Peace...peace...peace...so many people have such great chaos going on in their lives and need peace. The chaos is for a variety of reasons. Job situations, health issues in themselves or in family members, changes in their family...the list goes on and on. This week I had the opportunity to prayer for several that need peace and my heart breaks for them. I can share scriptures, I can give hugs, I can give them what the Lord gives me to share with them yet I feel inadequate in all of this. The ones I've prayed with this week all know what I've already said. They know the Lord. They ask Him for help. Yet they still struggle for a lack of peace in their lives.
I remember when I would fret over things in a mighty way. Right now, with my current situation, I am grateful for the peace I have. I saw this picture yesterday and it made me stop and think about how the Lord's peace is my peace in this battle with MS. I don't know if I will ever walk on my own again but I do know the Lord will give me the strength for whatever is ahead. I had someone ask me the other day what sense I was getting with this issue when I prayed about it. It hit me that I actually haven't even asked the Lord about the future. Is that bad? Should I be asking Him what the future holds? I do ask for a healing. Perhaps that's why I haven't asked for what is ahead because I know He is in control and whatever is ahead is OK. After my friend asked, I started thinking about it. When I pray for people, many times the Lord will give me a word to share with them or He will give me a sense of the outcome of their issue. What He is giving me with my situation is peace. Peace that He is in control. Peace that whatever lies ahead is OK with me. I'm not sure that others in my life would be OK with it but I am.

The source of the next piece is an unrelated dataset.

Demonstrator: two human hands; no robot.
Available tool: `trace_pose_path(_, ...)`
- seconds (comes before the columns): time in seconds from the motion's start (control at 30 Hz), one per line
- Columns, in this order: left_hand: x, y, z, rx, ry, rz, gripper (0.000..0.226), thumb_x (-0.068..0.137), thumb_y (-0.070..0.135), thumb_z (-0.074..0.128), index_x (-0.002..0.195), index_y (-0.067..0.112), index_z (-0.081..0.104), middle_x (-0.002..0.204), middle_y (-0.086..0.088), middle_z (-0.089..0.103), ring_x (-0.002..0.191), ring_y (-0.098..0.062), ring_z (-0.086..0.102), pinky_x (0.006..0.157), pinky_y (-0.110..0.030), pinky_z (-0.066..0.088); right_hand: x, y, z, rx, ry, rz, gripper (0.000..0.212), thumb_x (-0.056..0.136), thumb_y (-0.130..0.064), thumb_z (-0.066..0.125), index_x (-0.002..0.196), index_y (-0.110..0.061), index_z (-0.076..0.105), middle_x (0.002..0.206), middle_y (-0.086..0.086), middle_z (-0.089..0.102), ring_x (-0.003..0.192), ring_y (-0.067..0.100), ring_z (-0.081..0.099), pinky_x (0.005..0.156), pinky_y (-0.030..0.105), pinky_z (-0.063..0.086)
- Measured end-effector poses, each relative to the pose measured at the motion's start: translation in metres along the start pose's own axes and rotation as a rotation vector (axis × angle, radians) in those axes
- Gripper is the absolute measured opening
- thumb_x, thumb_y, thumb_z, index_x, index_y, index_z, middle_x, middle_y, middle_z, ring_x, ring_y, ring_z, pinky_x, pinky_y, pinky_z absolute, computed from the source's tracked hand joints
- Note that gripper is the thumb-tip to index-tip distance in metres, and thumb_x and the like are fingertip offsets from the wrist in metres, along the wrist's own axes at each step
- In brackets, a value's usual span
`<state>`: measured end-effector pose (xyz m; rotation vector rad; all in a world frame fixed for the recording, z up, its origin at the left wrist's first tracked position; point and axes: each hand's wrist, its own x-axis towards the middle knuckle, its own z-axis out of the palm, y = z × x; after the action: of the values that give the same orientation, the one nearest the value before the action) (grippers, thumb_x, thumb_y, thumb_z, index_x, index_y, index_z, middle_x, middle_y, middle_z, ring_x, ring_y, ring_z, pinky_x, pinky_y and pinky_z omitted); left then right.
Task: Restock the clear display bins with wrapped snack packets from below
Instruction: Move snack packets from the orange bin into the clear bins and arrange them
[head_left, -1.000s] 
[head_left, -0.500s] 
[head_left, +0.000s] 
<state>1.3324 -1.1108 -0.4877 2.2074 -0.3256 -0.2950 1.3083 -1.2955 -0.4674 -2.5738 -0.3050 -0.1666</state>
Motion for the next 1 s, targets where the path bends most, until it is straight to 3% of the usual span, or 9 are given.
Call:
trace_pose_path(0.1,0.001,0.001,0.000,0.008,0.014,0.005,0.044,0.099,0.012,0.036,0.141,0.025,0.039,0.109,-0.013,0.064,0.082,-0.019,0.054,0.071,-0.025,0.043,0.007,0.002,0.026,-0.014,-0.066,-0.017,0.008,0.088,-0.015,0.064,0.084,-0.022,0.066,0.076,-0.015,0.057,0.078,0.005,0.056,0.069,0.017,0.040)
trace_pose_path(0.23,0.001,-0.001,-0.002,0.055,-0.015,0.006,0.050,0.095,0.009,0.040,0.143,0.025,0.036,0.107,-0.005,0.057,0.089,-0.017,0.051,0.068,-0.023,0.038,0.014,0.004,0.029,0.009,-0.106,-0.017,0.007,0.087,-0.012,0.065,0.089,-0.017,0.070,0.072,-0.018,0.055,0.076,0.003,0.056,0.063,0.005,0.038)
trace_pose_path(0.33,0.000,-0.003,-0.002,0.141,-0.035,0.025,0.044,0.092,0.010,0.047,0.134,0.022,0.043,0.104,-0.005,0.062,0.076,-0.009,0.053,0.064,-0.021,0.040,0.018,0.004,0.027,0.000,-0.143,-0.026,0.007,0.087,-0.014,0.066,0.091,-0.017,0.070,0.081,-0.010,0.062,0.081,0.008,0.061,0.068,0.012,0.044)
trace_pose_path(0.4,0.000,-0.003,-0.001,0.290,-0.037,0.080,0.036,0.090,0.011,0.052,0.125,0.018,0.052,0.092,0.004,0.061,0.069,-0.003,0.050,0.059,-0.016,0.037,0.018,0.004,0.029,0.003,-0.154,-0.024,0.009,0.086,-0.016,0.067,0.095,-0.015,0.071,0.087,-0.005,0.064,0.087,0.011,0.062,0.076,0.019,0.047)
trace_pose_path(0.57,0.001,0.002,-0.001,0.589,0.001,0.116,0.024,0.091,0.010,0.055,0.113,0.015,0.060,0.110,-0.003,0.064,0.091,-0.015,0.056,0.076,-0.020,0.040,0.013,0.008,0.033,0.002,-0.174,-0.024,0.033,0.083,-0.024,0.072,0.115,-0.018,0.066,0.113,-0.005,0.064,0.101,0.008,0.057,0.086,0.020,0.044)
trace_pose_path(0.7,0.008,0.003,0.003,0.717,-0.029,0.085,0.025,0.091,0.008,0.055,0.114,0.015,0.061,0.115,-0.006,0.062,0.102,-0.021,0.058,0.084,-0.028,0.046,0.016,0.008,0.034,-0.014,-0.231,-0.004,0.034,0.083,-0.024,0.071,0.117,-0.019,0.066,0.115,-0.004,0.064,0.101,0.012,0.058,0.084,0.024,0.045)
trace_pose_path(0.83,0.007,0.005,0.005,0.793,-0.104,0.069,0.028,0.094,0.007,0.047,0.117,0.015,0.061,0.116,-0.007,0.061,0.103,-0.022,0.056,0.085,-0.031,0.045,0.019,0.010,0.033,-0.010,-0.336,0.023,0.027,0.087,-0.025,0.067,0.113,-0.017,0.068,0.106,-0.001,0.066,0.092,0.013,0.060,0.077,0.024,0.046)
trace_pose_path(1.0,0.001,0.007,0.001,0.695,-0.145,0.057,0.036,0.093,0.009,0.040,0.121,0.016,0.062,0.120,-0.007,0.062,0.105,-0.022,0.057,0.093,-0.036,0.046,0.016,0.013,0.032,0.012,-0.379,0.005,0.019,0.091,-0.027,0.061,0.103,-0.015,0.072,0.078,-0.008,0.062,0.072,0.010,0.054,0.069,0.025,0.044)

Once again I think of the church sign that says...
No God, no peace
Know God, know peace
It takes going deeper in our faith and allowing God full control before we will have the peace He desires for us. Yes, we can know Him but if don't truly know Him we can't fully experience His peace. I know of some believers who say, "I am sold out to God. I don't understand why this chaos is causing me so much stress." The answer is found in the fact they truly don't allow God to be their Peace. There are many reasons for this...

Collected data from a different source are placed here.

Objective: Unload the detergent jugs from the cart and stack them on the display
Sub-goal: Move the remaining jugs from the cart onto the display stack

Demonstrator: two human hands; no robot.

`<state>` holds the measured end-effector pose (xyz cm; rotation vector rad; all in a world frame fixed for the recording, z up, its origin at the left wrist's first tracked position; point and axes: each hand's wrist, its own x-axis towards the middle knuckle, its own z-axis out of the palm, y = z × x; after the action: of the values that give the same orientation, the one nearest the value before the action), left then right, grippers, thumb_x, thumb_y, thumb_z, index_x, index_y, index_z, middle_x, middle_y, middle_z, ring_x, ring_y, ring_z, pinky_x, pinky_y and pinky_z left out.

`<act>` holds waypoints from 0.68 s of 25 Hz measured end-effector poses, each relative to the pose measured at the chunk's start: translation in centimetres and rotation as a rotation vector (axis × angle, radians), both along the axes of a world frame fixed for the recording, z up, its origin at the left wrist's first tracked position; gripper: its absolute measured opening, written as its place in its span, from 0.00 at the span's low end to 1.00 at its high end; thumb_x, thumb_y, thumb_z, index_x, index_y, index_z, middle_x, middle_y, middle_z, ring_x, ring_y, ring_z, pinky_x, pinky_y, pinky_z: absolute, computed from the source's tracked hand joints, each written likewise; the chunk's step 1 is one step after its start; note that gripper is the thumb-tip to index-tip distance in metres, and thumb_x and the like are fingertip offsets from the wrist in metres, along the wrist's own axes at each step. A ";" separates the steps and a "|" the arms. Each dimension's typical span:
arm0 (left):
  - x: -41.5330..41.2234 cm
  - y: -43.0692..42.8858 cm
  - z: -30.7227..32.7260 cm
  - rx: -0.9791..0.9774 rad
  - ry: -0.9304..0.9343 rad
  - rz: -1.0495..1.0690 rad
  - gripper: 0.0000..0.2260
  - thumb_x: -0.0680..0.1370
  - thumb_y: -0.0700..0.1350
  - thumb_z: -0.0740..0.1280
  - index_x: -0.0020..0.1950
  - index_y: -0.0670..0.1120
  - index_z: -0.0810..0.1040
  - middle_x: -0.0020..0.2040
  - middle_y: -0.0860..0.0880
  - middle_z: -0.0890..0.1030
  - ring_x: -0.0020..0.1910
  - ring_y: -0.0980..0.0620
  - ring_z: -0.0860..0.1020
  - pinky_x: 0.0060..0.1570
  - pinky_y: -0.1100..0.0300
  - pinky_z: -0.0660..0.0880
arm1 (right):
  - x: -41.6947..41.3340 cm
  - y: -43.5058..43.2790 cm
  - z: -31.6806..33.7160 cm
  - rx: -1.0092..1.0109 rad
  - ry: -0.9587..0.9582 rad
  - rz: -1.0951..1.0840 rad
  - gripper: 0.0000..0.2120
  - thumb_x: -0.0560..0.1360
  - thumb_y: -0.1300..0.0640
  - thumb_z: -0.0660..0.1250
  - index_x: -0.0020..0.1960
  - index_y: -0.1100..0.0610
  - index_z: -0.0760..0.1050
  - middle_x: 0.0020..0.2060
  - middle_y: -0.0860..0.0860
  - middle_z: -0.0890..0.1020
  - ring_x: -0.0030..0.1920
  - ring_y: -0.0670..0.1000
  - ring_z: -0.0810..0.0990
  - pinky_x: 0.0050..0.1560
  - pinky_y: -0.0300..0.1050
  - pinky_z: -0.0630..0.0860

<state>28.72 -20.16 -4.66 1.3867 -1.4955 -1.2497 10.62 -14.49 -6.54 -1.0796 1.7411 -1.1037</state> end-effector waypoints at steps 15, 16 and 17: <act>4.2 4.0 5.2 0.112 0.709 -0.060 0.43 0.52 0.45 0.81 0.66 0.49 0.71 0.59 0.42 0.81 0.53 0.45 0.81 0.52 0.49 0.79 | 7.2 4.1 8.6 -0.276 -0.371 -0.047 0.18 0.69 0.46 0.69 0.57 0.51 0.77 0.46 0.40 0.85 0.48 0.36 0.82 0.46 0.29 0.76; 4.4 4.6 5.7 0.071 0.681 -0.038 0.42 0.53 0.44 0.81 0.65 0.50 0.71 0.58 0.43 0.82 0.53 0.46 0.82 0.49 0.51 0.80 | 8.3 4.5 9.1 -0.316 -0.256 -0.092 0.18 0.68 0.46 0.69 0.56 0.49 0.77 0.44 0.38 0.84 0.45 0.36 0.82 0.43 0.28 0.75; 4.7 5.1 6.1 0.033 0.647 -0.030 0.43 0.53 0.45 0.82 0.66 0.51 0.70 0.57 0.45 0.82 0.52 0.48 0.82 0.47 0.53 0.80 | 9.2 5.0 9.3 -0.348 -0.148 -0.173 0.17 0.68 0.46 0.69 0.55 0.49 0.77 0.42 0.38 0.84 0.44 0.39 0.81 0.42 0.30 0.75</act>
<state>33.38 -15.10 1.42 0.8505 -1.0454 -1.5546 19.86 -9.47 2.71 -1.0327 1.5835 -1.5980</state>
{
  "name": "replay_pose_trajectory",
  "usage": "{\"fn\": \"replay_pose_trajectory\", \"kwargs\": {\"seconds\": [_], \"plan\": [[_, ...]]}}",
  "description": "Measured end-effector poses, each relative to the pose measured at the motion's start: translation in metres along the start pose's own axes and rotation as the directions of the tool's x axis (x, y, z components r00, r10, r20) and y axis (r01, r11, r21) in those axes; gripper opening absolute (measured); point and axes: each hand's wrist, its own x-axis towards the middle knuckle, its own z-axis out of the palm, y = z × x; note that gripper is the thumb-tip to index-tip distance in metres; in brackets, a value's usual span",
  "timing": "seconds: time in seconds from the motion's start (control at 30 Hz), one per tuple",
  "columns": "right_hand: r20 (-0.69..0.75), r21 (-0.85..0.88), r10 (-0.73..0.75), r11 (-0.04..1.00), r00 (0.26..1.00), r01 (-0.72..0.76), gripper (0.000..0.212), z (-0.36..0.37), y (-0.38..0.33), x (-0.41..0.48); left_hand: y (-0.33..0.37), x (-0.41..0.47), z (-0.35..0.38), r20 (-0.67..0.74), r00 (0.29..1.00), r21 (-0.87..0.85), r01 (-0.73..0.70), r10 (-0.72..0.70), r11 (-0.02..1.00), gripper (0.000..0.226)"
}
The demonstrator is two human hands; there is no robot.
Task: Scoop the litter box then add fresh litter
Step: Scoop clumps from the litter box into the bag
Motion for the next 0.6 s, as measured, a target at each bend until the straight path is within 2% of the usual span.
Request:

- they are holding onto controlling their situation
- they allow the enemy to pull them down
- fear of what it will mean if they give the Lord total control over their life
- denial that they are right with the Lord when really there is something between them and Him
My heart breaks for people who don't know His peace to the fullest extent possible. I am blessed with going deeper which give me His peace. My faith in knowing the Lord has everything under control is what gets me through these days of using a walker. I've been where these ones are with needing His peace and it's not much fun. But where I am now is a blessing.

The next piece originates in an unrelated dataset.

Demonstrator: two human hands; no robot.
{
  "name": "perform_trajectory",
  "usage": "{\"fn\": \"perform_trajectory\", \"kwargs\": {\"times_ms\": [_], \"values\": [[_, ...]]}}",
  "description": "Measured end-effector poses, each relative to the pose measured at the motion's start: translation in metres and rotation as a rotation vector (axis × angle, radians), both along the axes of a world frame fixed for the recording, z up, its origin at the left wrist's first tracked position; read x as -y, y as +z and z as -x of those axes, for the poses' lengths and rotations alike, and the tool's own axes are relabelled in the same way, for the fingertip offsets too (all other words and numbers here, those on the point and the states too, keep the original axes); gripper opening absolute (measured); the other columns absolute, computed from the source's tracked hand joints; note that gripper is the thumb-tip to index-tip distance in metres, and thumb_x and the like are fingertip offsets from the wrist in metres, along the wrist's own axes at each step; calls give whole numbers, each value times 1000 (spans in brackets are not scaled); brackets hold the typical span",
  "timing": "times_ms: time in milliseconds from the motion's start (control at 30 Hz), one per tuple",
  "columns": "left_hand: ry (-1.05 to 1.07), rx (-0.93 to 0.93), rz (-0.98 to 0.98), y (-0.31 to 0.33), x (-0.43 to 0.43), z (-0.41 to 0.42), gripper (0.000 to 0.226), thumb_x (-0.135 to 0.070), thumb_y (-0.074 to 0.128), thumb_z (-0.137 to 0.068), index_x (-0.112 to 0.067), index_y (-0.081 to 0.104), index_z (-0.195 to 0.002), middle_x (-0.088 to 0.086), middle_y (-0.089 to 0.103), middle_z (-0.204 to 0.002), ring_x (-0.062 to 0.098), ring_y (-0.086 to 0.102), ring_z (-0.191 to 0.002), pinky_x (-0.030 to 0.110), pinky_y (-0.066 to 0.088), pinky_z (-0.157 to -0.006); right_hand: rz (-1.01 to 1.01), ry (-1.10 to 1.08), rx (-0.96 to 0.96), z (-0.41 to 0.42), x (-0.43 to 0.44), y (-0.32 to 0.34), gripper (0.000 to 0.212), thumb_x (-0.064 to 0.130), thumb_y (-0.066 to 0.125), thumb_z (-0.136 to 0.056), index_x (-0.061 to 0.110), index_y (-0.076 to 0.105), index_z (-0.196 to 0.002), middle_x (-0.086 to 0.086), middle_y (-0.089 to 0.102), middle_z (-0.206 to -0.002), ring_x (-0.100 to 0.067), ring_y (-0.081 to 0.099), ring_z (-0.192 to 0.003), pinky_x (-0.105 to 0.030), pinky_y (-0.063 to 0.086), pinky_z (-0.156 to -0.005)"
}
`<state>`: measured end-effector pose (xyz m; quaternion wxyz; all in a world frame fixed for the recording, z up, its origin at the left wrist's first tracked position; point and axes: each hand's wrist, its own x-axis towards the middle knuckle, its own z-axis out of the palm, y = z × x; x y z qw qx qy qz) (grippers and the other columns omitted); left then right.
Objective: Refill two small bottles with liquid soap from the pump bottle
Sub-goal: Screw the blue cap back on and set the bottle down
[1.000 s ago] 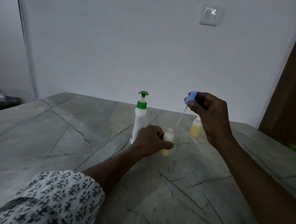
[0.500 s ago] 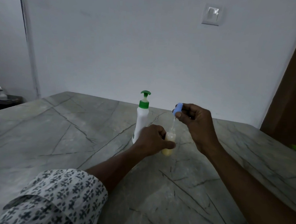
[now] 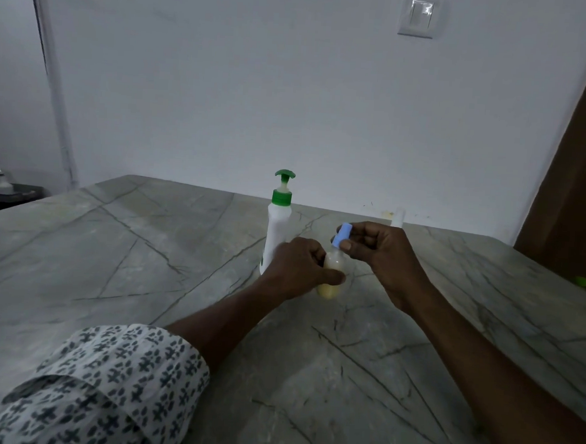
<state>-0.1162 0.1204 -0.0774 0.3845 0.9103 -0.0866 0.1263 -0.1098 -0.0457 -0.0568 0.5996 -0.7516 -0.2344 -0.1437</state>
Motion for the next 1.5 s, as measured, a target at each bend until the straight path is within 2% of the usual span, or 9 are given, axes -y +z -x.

He knows my name - Isaiah 43:1
He sees my every move - Psalm 139:7
He thinks about me - Psalm 139:17
He is with me - Joshua 1:9
He will fight for me - Exodus 14:14
He made me in His image - Genesis 1:27
He is my safe place - Psalm 62:6-8
He has a plan for me - Jeremiah 29:11
He is good - Psalm 119:68
He is freedom - 2 Corinthians 3:17
He is always with me - Matthew 28:20
He sees my every move - Psalm 139:7
He thinks about me - Psalm 139:17
He is with me - Joshua 1:9
He will fight for me - Exodus 14:14
He made me in His image - Genesis 1:27
He is my safe place - Psalm 62:6-8
He has a plan for me - Jeremiah 29:11
He is good - Psalm 119:68
He is freedom - 2 Corinthians 3:17
He is always with me - Matthew 28:20
Dear Jesus,
Thank You for Your peace. Thank you for taking me deeper a few months ago so I would be ready for this flair-up. Thank You for guiding my words when I pray with/for people. Thank You for filling me with more of You and less of me so You will ooze out of me. Lord, I don't know if I will leave this house today but no matter if I do or don't, use me as a vessel for peace in others. Thank You Jesus for being My Peace. Amen.